The microwave—or as some professional cooks like to call it, “Chef Mike”—is one of the most useful tools in any kitchen. There are few (if any) appliances capable of reheating leftovers, poaching salmon, steaming sweet potatoes, and occasionally burning popcorn. While the list of foods you might want to cook in a microwave continues to grow (thank you, David Chang), because of what a microwave is—and how it works—there are certain things that never belong inside of it.

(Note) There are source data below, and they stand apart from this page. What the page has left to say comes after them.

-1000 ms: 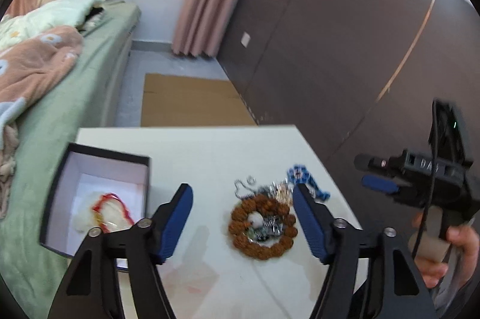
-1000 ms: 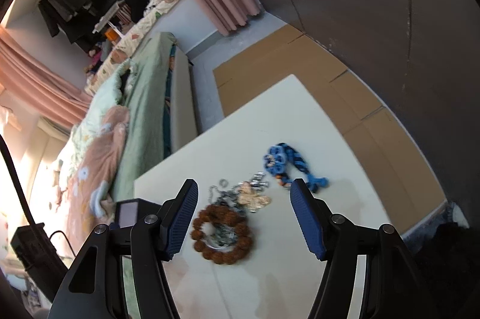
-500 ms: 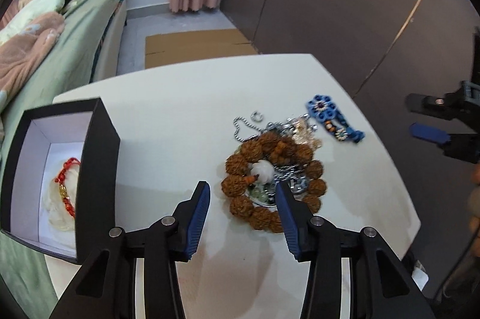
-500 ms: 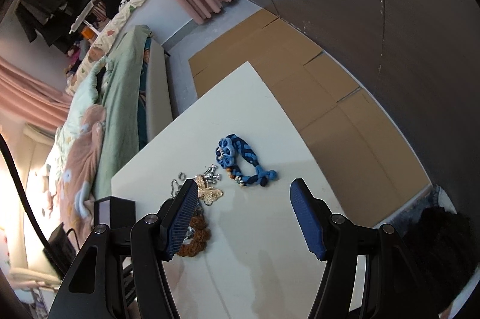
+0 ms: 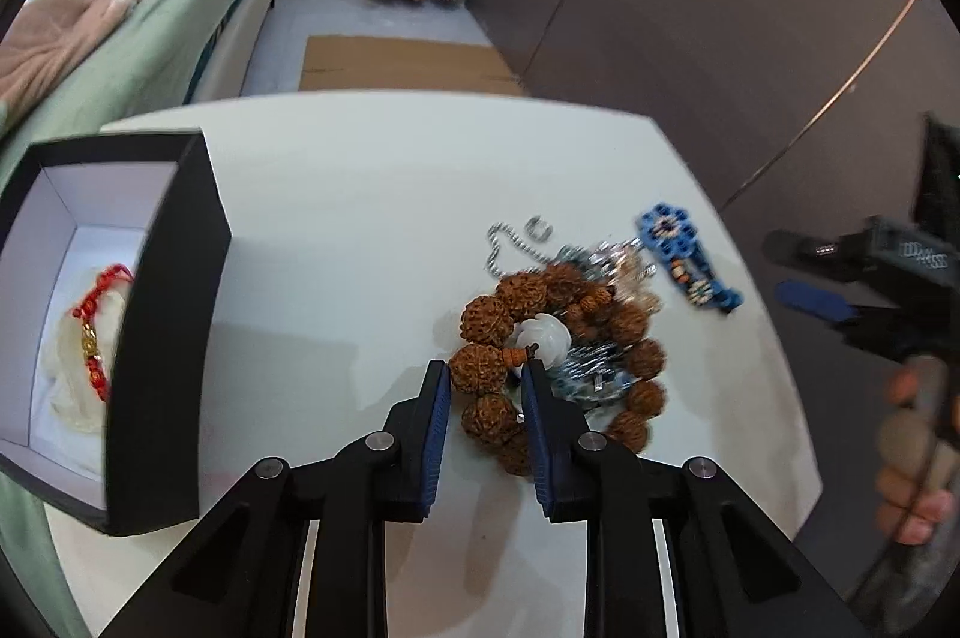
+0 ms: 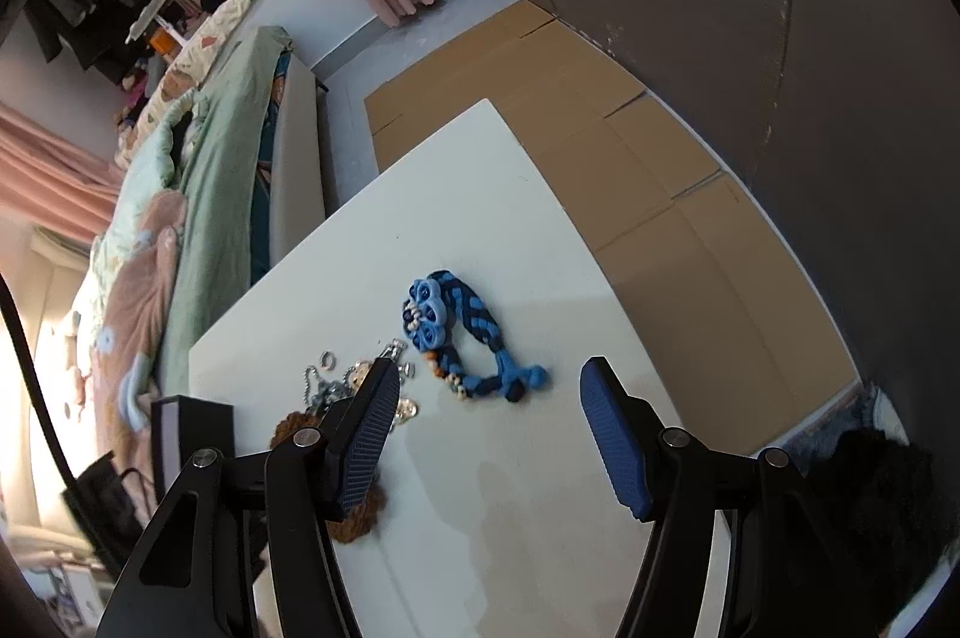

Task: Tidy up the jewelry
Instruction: 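Close the left tool on the brown bead bracelet and lift it, then carry bead bracelet into box with left tool while right tool places blue strand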

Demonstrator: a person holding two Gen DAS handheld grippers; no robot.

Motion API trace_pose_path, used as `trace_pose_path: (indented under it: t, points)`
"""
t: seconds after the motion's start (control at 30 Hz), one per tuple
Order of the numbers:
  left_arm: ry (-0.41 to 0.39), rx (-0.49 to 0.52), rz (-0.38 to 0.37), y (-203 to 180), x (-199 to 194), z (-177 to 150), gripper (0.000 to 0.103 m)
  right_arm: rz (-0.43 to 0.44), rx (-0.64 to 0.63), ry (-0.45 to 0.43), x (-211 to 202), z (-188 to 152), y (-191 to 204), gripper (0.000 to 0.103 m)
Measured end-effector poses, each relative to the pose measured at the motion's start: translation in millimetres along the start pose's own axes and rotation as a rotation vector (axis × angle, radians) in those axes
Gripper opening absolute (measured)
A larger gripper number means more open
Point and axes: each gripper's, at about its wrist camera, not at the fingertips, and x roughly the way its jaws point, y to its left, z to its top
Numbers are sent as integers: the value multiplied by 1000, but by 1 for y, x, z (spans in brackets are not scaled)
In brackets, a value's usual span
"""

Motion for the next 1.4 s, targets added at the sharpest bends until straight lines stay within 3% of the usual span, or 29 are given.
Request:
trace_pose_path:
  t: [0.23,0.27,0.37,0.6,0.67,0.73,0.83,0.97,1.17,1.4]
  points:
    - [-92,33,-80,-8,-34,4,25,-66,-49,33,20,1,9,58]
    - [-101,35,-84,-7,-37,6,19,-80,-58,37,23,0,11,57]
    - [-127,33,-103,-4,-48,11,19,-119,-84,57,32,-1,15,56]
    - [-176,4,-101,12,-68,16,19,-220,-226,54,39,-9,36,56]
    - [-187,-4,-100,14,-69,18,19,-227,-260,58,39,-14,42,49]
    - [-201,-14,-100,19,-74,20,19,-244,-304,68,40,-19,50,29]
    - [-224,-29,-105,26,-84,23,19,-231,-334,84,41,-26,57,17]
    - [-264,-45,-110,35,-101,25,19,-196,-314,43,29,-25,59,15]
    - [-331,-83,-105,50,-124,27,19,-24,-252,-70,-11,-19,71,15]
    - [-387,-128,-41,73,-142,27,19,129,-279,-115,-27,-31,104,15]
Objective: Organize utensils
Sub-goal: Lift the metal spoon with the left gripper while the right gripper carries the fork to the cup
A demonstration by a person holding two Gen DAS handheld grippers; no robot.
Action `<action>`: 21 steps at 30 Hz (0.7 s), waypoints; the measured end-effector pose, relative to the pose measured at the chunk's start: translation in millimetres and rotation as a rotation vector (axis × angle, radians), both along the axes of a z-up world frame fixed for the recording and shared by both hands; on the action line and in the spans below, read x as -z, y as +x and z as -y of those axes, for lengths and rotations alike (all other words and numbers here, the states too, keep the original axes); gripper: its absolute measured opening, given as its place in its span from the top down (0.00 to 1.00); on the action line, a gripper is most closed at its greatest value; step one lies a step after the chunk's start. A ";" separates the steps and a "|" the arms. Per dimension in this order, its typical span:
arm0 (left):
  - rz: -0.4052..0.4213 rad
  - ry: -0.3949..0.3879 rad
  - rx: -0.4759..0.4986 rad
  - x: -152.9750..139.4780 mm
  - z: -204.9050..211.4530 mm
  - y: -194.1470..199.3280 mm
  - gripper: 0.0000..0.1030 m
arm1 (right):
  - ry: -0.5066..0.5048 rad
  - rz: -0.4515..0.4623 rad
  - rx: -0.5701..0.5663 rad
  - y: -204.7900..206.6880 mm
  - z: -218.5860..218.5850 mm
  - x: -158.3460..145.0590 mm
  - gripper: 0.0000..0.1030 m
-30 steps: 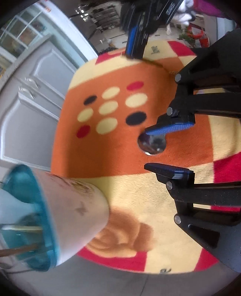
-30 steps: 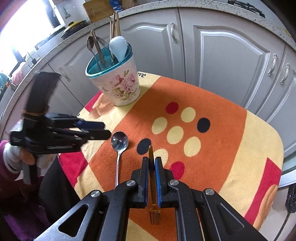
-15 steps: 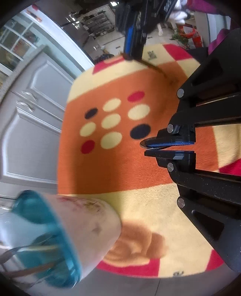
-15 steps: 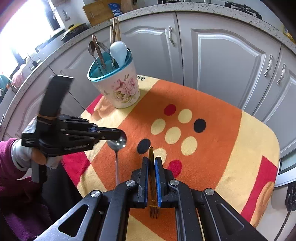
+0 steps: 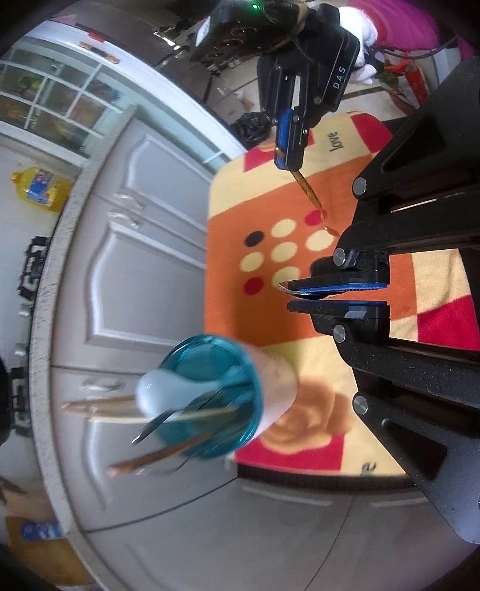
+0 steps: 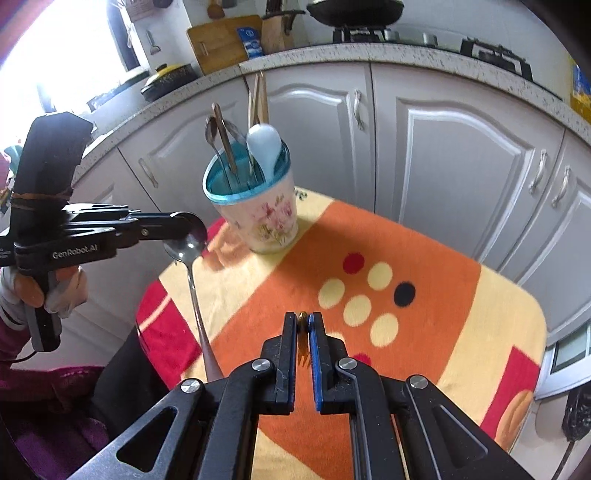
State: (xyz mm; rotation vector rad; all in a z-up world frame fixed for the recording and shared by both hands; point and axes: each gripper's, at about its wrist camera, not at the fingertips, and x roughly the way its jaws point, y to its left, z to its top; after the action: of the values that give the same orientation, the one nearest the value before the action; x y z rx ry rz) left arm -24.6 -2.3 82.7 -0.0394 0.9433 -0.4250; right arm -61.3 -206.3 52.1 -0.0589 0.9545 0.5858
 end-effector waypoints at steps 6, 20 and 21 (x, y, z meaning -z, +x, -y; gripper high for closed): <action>0.091 0.011 -0.082 -44.8 -30.9 7.9 0.98 | 0.008 0.078 -0.032 12.9 -16.5 -35.8 0.94; 0.262 0.161 -0.297 -84.2 -82.5 59.6 0.98 | 0.059 0.225 -0.117 71.3 -78.7 -118.6 0.94; 0.269 0.168 -0.302 -83.6 -83.8 61.6 0.98 | 0.062 0.223 -0.123 76.6 -84.5 -119.4 0.94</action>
State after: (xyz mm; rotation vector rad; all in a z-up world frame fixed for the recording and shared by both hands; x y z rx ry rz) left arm 37.0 81.4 166.3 0.0275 0.6903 -0.0672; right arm 15.3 -121.8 171.6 -0.1252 0.7192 0.7065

How Does A Microwave Work?

Microwave ovens create electromagnetic microwaves that are absorbed by food. Those microwaves cause water molecules in food to vibrate, creating the heat that cooks your food. For this process to work, microwaves must be able to pass through the container holding your food. Microwaves will pass through glass, paper, and ceramic objects, making them the preferred materials for microwave-safe cooking. However, microwaves do not pass through metal, making it problematic for the appliance.

Read Your Manual

Before we get into the list of what should never be placed in a microwave, it’s worth mentioning that every device is slightly different. Everything you need to know about your microwave can be found in its manual. There, you will find a detailed outline on what doesn’t belong inside your specific appliance. If you’ve lost your manual, identify the make and model of your microwave, then search for it online.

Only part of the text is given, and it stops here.